# Frozen chubs & prices



## Brightelf (Sep 5, 2001)

Although I'll do mostly DIY raw, I'd like to keep quite a few frozen chubs on hand each month in the freezer anyway. Assuming that the flavor of prepade raw is, say, "chicken"-- what are the approximate _usual prices _for 2 lb chubs of:
Primal,
Nature's Variety,
Bravo,
and
K9 Kraving?

(Feel free to add any other type of premade raw frozen chubs) I know that prices vary by brand and store, juat am *trying to get an idea of cost per pound of frozen premade raw chubs. Thanks!*


----------



## afurr (Mar 4, 2009)

I get a 30 lb case of K9 Kravings and it's a little under $60


----------



## Brightelf (Sep 5, 2001)

Amanda, thank you for the price quote! This helps me tabulate about how much per pound.. how much per month.. etc. Thank you!


----------



## LJsMom (Jan 6, 2008)

$5.50 for a 2 lb. chub of Bravo chicken


----------



## balakai (Feb 9, 2005)

Bravo chicken blend, $3.04

Primal chub chicken mix, $3.69

Let me know if you want prices on any other flavors--my distributor can get most products from either supplier and sends a new spreadsheet each time she gets ready to place an order.

~Kristin


----------



## VectorSketcher (Jul 20, 2008)

Hi Patty! I only know about K9 Kraving in my area, and for a 30lb case of 2 lb packages it is 65 dollars, but that is here for Colorado Springs, not sure if it is cheaper or more expensive in other areas. I know for the Bravo cases at our local wag n wash it was about 85 dollars a for a 30 pound case of 2 pound packages. But Wag n Wash is usually more expensive than any other store.


----------



## MelissaHoyer (Sep 8, 2006)

One that I have used is Oma's Pride. Here is a price list:

http://www.omaspride.com/products.htm

I get mine through a local vendor who discounts large orders


----------



## Raziel (Sep 29, 2009)

A 30 pound 3 pack of BRAVO! is 51.00$ in CT


----------



## MelissaHoyer (Sep 8, 2006)

*Re: Frozen chubs & prices*

Patti - I read in your other post that you may have trouble getting the food to you and that you are in Attleboro...the Oma's Retailer list says this: 

Attleboro 
Nikki's Choice 
DELIVERIES AVAILABLE 
(508) 226-4263

Hope this helps a bit!

And you might want to search the internet for local raw companies...we have several that deliver to our house here in Michigan...


----------



## ahlamarana (Sep 22, 2008)

A 2 lb chub of Nature's Variety chicken is $7.99 here (bought one today)


----------



## Brightelf (Sep 5, 2001)

Thank you Melissa! That Attkebiri cintact is helpful!

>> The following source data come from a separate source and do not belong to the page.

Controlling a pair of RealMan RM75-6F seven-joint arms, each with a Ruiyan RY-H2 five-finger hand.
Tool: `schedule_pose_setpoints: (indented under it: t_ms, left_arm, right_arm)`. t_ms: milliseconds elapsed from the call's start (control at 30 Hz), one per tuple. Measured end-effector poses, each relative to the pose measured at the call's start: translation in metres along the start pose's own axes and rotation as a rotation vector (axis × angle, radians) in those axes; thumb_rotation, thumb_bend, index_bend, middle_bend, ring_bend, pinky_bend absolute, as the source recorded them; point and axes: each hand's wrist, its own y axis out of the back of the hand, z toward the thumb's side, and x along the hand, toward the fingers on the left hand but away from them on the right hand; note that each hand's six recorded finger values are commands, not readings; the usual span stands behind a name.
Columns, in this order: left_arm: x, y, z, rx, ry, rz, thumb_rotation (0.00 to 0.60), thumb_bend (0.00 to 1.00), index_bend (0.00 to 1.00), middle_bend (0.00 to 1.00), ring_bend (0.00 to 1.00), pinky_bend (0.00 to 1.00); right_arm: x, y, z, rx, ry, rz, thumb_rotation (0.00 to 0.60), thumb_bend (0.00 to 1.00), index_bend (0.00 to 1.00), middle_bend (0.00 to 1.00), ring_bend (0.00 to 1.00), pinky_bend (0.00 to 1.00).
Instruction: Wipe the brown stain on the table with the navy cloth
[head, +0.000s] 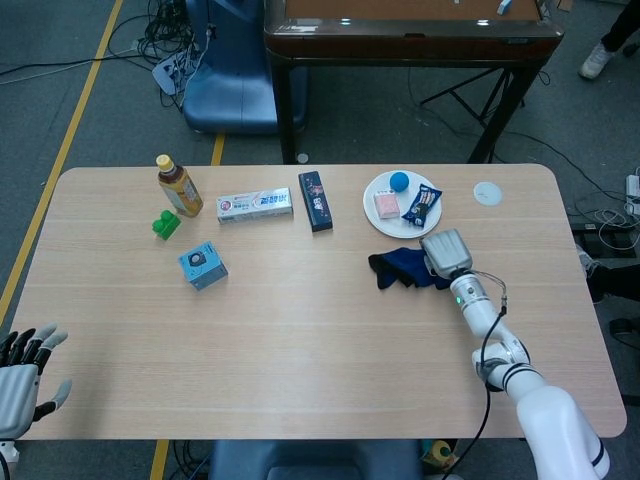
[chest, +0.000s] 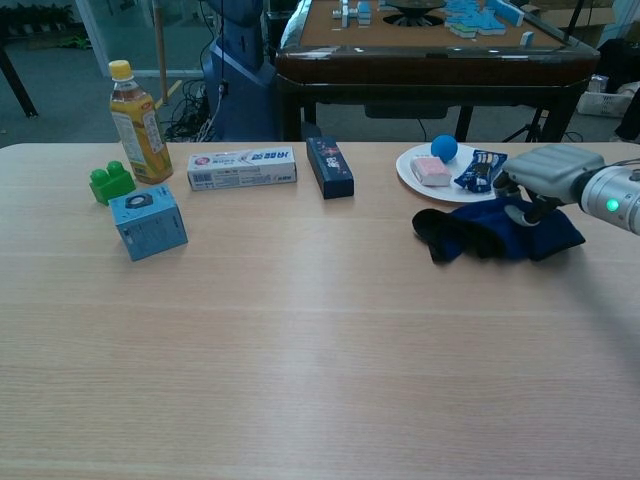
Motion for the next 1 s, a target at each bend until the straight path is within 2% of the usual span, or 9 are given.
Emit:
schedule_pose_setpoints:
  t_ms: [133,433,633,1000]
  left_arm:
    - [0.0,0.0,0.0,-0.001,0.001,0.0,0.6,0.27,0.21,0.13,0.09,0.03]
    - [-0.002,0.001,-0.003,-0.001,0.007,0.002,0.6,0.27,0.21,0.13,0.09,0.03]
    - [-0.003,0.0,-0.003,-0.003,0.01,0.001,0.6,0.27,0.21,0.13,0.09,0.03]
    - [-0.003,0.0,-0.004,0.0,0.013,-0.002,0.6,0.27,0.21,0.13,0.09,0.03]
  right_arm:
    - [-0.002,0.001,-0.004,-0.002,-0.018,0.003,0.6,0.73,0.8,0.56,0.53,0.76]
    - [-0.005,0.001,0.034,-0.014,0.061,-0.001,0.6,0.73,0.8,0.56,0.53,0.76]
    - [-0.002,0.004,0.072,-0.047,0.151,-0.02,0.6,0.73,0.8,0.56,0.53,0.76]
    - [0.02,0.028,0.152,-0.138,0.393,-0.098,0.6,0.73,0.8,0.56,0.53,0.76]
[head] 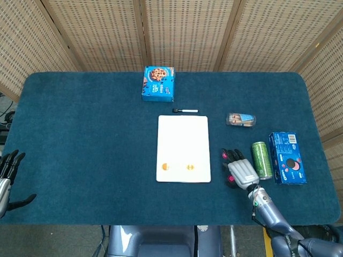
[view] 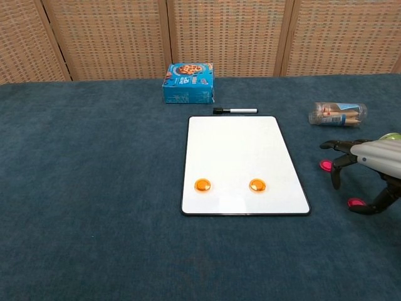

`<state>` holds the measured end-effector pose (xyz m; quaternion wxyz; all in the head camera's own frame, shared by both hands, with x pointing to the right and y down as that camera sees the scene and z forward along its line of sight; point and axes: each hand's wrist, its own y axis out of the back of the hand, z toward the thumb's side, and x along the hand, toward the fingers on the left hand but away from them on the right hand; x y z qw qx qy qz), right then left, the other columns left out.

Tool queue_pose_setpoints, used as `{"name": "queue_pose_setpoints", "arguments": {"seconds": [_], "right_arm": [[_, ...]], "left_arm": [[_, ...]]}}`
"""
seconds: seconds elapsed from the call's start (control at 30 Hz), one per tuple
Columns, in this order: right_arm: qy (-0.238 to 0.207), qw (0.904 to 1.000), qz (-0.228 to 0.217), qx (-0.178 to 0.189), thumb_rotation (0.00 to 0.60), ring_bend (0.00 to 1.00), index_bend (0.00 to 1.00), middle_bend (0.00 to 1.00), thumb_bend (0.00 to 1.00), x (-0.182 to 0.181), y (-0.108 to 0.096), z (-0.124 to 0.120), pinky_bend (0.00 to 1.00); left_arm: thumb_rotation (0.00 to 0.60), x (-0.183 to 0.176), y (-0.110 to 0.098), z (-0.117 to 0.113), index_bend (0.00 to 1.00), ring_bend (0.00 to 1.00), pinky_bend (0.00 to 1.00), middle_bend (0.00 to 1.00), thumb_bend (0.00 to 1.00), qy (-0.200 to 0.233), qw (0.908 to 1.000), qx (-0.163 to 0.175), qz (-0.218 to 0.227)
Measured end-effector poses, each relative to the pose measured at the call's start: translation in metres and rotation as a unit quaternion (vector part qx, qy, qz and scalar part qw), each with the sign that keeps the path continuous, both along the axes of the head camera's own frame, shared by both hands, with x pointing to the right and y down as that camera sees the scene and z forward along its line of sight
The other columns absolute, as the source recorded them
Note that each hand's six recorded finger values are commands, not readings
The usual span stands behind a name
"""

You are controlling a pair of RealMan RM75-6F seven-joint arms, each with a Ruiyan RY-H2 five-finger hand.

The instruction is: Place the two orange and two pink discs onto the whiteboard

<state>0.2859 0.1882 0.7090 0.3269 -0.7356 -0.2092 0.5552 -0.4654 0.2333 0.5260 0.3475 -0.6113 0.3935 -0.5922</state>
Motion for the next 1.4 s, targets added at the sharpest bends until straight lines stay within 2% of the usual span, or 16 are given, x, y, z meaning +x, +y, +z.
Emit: {"name": "queue_pose_setpoints", "arguments": {"seconds": [0.97,1.4], "right_arm": [[0.008,0.9999,-0.002,-0.014,0.6,0.0,0.43,0.0,0.31,0.013,0.009,0.011,0.0],[0.008,0.9998,0.004,-0.019,0.6,0.0,0.53,0.0,0.36,0.015,0.009,0.016,0.0]], "left_arm": [[0.6,0.002,0.0,0.001,0.0,0.0,0.0,0.0,0.0,-0.003,1.0,0.001,0.001],[0.6,0.002,0.0,0.001,0.0,0.0,0.0,0.0,0.0,-0.004,1.0,0.001,0.001]]}}
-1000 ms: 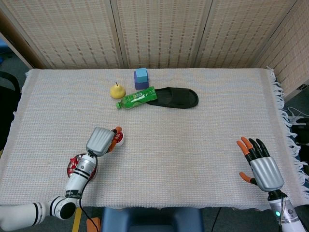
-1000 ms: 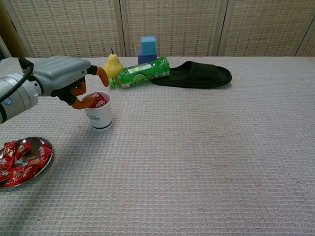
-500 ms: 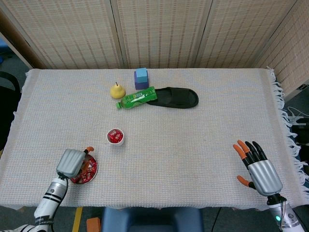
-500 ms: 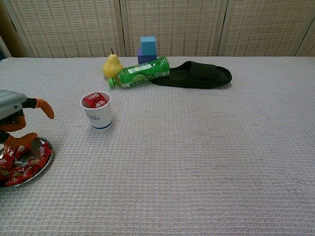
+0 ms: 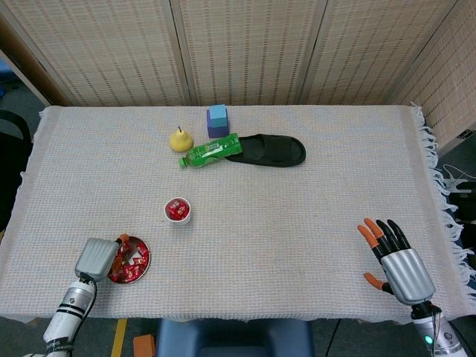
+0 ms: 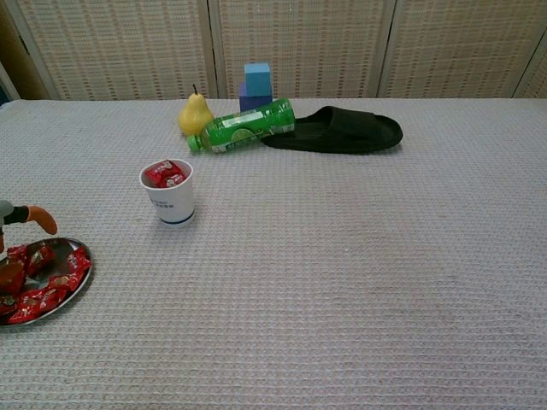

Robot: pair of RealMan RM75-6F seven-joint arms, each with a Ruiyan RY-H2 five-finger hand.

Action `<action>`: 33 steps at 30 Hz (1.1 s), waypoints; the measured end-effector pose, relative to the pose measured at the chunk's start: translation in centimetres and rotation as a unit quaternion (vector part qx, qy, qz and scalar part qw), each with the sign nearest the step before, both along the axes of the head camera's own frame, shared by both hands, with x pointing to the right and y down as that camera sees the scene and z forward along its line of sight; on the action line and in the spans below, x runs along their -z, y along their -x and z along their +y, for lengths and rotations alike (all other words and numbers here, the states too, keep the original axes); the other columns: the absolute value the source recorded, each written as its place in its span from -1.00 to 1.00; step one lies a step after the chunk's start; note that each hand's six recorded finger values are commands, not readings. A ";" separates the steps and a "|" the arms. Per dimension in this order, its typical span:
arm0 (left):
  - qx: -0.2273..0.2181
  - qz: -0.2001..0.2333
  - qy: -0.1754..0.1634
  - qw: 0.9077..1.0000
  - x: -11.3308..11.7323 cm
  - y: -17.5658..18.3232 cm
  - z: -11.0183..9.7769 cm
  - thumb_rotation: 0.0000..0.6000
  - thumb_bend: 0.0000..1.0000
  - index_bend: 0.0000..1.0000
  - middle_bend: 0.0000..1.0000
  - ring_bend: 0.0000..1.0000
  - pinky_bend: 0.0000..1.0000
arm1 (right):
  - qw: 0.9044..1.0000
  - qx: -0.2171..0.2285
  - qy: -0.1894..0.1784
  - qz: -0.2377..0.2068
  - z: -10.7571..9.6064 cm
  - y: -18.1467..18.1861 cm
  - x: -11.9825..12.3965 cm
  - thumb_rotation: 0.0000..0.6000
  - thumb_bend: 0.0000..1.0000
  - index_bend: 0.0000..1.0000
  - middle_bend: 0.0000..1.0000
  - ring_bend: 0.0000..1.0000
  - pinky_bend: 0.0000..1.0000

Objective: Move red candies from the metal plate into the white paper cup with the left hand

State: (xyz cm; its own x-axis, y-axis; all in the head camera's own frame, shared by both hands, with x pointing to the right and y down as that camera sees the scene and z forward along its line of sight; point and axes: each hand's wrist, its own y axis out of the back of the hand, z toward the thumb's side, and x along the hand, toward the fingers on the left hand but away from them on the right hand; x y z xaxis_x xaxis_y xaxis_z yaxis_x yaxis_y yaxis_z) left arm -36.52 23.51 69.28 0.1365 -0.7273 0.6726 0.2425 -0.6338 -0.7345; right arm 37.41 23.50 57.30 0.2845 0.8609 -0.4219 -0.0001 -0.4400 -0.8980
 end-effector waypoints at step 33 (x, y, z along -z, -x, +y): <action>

Thank you to everyone-- I really appreciate the price quotes!


----------



## DancingCavy (Feb 19, 2001)

*Re: Frozen chubs & prices*

I will have to remember to price the NV patties and medallions when I go shopping for some for Risa soon (I have a coupon to use).

Our training facility sells Bravo and they have a price listing here: http://bandilane.com/filecabinet/BRAVOJune09.pdf


----------



## Woodreb (Oct 27, 2008)

Primal Chicken - 5 pound chub - $12.00 at pet store in town
The Agway in Danbury just started carrying Primal and it runs about $2.00 a chub less than at the pet store.
I tied the NV medallions once. I don't remember what I paid, but I thought it was pretty expensive compared to the Primal chubs. The medallions are convenient, but I really didn't think the convenience was worth the extra cost.


----------



## AK GSD (Feb 27, 2008)

Common Sense Chicken with shipping to Alaska from the Pacific Northwest, where it is produced, runs us $2.00 per pound. We buy in bulk to help with the shipping price.


----------



## balakai (Feb 9, 2005)

Patti, are you pricing 2 pound chubs because that's what you have the space to store? Could you go bigger? The 5 pound chubs are cheaper per pound.

~Kristin


----------



## Lynn_P (Mar 17, 2004)

Patti, I feed K-9 Kraving, but have special arrangement since the owner is Laos' co-owner. Here are the distributors in your area. You might want to contact them directly and find out prices as it varies dependent upon the shipping costs I believe.

MASSACHUSETTS

Ellen Norris
Paws-itively Purr-fect Nutrition
Southbridge, MA (508) 764-3672
Visit Website

Donna Rink, Wayne Cole
Middleboro, MA (508) 947-6391

WillowTree Naturals
Belchertown, MA (413) 323-7672

The Whole Body Improvement Center
Oakham, MA
TREATS ONLY


----------



## Barb E (Jun 6, 2004)

> Originally Posted By: balakaiPatti, are you pricing 2 pound chubs because that's what you have the space to store? Could you go bigger? The 5 pound chubs are cheaper per pound.
> 
> ~Kristin


And one thing that can help with the larger chubs is to let them thaw enough to cut and then package them into meal size amounts in baggies. These baggies can be stored in more places in a freezer than the chubs can!


----------



## DancingCavy (Feb 19, 2001)

I bought a 3 lb bag of NV venison medallions today for $17. (I had a $5 off coupon tho, otherwise I wouldn't have bothered!) Unfortunately, they didn't have prices listed for the other formulas (or the patties). But I know the venison formula is more expensive than the others so it should still give you an idea. I _think_ I used to spend about $12 for the 3 lb bags of medallions when we lived in MT. They're pretty expensive.


----------